◆ PROBLEM
Report every line in the listing below where the string "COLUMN" shows up.

◆ COLLECTED MATERIAL
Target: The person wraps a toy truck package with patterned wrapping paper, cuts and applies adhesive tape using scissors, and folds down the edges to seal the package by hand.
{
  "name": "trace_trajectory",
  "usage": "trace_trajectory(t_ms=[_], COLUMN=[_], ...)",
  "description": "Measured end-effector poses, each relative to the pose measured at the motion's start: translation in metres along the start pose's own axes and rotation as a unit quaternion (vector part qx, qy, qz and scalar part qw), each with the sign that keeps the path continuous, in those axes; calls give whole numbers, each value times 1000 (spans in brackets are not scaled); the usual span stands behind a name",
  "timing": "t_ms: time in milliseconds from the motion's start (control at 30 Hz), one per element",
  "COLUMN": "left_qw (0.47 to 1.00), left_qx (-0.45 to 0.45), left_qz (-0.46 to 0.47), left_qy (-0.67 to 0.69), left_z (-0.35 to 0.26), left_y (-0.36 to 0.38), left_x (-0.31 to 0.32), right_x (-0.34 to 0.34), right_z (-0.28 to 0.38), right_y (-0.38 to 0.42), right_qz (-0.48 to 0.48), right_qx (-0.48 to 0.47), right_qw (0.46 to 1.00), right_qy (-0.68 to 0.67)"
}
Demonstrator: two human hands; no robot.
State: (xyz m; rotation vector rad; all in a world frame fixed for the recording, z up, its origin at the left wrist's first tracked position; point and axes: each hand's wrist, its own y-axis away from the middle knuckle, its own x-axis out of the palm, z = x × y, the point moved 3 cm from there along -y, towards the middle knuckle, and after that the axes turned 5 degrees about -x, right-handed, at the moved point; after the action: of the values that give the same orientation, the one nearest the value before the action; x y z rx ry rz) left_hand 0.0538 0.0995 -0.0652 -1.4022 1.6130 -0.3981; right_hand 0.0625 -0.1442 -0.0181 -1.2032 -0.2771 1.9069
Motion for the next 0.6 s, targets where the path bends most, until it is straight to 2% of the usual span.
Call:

◆ OUTPUT OF THE TASK
  "usage": "trace_trajectory(t_ms=[_], COLUMN=[_], ...)",
  "COLUMN": "left_qw (0.47 to 1.00), left_qx (-0.45 to 0.45), left_qz (-0.46 to 0.47), left_qy (-0.67 to 0.69), left_z (-0.35 to 0.26), left_y (-0.36 to 0.38), left_x (-0.31 to 0.32), right_x (-0.34 to 0.34), right_z (-0.28 to 0.38), right_y (-0.38 to 0.42), right_qz (-0.48 to 0.48), right_qx (-0.48 to 0.47), right_qw (0.46 to 1.00), right_qy (-0.68 to 0.67)"

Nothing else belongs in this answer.